The required output is all lines below that contain the word "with".

● ● ● ● ● ● ●

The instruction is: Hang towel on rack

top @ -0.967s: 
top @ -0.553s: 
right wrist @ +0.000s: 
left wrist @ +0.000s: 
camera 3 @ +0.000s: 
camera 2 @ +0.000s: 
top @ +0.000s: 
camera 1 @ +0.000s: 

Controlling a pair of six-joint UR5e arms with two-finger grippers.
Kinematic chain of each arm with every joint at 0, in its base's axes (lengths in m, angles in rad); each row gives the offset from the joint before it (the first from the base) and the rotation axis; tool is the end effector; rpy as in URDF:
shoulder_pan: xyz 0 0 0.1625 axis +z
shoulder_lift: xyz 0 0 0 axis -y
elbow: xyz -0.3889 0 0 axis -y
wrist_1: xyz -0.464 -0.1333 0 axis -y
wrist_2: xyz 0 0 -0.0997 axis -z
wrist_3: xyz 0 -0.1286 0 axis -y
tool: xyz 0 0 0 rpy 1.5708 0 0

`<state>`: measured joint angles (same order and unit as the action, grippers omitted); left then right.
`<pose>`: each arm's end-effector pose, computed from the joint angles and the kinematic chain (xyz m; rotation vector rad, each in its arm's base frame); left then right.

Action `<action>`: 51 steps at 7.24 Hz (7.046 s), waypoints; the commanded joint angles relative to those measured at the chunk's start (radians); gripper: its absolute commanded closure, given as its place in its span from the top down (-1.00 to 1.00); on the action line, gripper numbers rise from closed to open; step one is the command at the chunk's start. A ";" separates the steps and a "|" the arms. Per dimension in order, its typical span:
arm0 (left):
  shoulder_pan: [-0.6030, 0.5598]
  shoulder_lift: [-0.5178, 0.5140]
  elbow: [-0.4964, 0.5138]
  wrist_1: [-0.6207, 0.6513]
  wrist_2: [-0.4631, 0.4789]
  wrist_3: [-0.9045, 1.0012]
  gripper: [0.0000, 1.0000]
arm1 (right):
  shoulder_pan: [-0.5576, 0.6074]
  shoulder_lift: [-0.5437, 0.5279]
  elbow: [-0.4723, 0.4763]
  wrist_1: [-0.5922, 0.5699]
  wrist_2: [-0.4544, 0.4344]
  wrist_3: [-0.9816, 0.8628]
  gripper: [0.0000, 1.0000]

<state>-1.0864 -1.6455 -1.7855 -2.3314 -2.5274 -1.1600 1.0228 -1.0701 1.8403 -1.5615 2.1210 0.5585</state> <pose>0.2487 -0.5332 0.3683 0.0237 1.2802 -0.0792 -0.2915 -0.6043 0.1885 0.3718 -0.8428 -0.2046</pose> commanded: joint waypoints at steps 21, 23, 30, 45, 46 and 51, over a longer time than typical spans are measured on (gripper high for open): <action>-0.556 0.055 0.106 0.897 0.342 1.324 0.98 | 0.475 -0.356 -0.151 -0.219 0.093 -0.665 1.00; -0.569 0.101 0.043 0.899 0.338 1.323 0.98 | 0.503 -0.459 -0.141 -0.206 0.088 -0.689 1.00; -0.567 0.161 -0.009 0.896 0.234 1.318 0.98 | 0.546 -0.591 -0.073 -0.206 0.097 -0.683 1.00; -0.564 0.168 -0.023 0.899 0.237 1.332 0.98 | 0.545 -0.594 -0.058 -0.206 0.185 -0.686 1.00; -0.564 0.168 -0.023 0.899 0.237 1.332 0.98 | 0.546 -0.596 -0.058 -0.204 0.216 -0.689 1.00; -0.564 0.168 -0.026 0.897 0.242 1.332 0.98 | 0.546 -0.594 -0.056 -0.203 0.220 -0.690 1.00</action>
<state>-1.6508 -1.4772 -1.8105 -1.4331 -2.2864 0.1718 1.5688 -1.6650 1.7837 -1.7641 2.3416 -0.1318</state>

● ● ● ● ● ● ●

* _Solution to the exercise_
Controlling a pair of six-joint UR5e arms with two-finger grippers.
Kinematic chain of each arm with every joint at 0, in its base's axes (lengths in m, angles in rad); each row gives the offset from the joint before it (the first from the base) and the rotation axis; tool is the end effector; rpy as in URDF:

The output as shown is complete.